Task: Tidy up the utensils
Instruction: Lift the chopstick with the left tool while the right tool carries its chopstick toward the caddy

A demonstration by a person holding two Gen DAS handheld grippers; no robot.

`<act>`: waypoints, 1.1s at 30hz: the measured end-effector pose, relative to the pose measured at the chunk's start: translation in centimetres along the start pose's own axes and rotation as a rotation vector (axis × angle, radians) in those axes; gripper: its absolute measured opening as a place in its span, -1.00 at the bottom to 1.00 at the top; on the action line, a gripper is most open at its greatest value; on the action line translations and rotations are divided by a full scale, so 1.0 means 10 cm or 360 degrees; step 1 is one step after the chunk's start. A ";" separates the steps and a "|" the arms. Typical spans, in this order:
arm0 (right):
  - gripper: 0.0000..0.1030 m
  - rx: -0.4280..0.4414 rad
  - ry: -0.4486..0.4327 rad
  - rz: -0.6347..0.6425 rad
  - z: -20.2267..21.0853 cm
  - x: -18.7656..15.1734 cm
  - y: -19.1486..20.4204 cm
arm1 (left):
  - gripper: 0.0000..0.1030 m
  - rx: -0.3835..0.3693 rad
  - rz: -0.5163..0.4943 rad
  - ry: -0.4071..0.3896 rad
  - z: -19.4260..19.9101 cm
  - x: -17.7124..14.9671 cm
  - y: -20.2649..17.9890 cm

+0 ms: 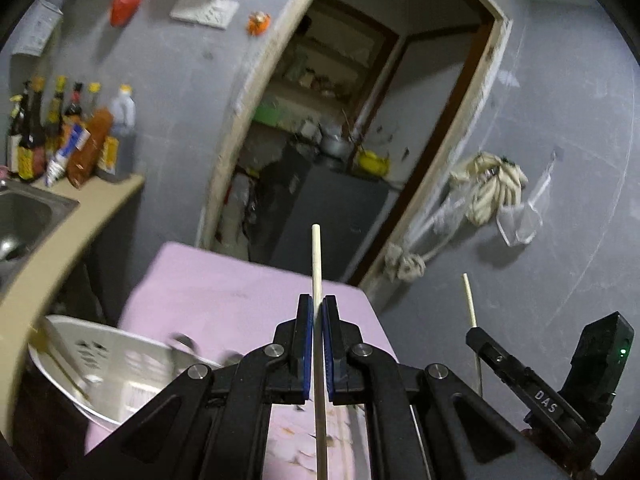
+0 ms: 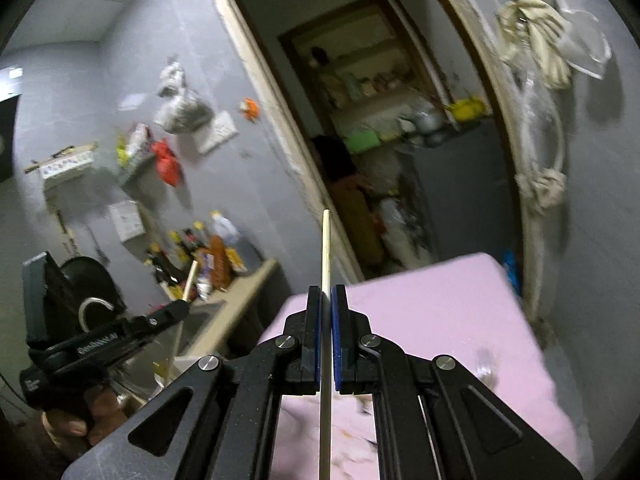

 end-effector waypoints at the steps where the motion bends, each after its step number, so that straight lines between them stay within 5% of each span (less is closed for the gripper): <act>1: -0.92 0.0031 -0.0015 0.0003 -0.07 0.01 0.10 | -0.90 0.0012 0.0012 -0.0022 0.03 0.06 0.09; 19: -0.92 0.0163 -0.0263 0.0227 -0.97 0.12 1.25 | -0.90 0.0208 0.0172 -0.0301 0.21 0.71 1.35; 33: -0.92 0.0077 -0.0507 0.0079 -1.22 -0.23 1.07 | -0.90 0.0237 0.0465 -0.0377 -0.18 0.65 1.87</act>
Point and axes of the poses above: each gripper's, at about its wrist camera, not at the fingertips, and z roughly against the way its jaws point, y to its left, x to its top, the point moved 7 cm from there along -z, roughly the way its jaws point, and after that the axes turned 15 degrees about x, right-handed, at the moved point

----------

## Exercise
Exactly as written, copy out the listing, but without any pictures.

## Finished exercise
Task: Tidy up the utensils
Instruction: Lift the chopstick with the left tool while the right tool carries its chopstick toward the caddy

A demonstration by a person holding two Gen DAS handheld grippers; no robot.

`<act>`: waypoints, 1.1s at 30hz: the measured end-effector pose, relative to the pose measured at the chunk's start: translation in centimetres along the start pose's own axes and rotation as a rotation vector (axis × angle, radians) in those axes; gripper: its absolute measured opening as a place in its span, -1.00 at the bottom to 1.00 at the top; on the action line, a gripper is most open at its greatest value; on the action line translations and rotations are divided by a full scale, so 1.0 means 10 cm or 360 degrees; step 1 is one step after the chunk's start. A ";" separates the steps and a "|" the arms. Typical spans, in this order:
arm0 (right):
  - gripper: 0.0000..0.1030 m
  - rx: -0.4280..0.4414 rad
  - ry: -0.4486..0.4327 rad
  - rz: -0.6347..0.6425 rad
  - z: -20.2267..21.0853 cm
  - x: -18.7656..15.1734 cm
  - y: -19.1486..20.4204 cm
arm1 (left):
  - gripper: 0.0000..0.1030 m
  - rx: -0.3835..0.3693 rad
  - rz: -0.5163..0.4943 rad
  - ry: -0.4071..0.3896 rad
  - z: -19.4260..19.9101 cm
  - x: -17.7124..14.9671 cm
  - y: -20.2649..17.9890 cm

+0 ms: 
+0 ms: 

 end-effector waypoints at the steps where the motion bends, each after its step number, so that straight lines between them stay within 5% of each span (less is closed for the gripper): <act>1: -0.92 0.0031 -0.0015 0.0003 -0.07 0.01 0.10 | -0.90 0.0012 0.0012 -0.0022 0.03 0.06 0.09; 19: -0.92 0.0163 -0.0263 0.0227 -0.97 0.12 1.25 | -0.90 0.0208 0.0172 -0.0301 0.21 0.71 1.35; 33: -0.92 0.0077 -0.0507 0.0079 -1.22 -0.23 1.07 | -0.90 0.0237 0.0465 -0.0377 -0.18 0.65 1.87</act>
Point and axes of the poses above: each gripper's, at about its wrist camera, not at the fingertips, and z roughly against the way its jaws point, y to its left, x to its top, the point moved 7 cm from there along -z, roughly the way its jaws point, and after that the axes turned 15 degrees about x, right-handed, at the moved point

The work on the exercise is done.